What is needed » Output, exactly as written, the lines of the data below from the one containing "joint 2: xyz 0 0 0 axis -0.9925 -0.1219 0" to the end.

======

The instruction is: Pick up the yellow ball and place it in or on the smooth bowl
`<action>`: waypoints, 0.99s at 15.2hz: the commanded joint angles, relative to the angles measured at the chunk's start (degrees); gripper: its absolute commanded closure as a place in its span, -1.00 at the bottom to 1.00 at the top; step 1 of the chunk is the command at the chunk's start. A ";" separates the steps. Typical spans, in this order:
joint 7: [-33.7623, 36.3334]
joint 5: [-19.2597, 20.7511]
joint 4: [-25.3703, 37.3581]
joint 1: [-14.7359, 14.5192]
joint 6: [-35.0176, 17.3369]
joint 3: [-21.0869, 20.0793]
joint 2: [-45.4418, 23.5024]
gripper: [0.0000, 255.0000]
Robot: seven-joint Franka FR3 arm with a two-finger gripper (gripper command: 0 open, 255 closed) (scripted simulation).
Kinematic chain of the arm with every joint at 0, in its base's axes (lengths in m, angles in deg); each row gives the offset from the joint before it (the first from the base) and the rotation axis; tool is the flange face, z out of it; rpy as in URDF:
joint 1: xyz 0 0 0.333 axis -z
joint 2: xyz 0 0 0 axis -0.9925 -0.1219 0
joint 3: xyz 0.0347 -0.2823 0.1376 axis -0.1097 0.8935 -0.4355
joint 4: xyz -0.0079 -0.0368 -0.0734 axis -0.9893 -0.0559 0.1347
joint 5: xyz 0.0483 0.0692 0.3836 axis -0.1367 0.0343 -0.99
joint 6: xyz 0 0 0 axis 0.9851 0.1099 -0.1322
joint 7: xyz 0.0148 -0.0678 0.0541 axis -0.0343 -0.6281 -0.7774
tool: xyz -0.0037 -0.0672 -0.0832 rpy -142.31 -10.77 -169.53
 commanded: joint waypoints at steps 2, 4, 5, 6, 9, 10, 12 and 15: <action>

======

Response »
joint 2: xyz 0 0 0 axis -0.9925 -0.1219 0
joint 3: xyz 0.0347 -0.2823 0.1376 axis -0.1097 0.8935 -0.4355
joint 4: xyz -0.0079 -0.0368 -0.0734 axis -0.9893 -0.0559 0.1347
joint 5: xyz 0.0483 0.0692 0.3836 axis -0.1367 0.0343 -0.99
joint 6: xyz 0 0 0 axis 0.9851 0.1099 -0.1322
joint 7: xyz 0.0148 -0.0678 0.0541 axis -0.0343 -0.6281 -0.7774
tool: xyz -0.0037 -0.0672 -0.0832 rpy -142.31 -10.77 -169.53
 commanded: joint waypoints at steps 2, 4, 5, 6, 9, 10, 12 and 15: <action>

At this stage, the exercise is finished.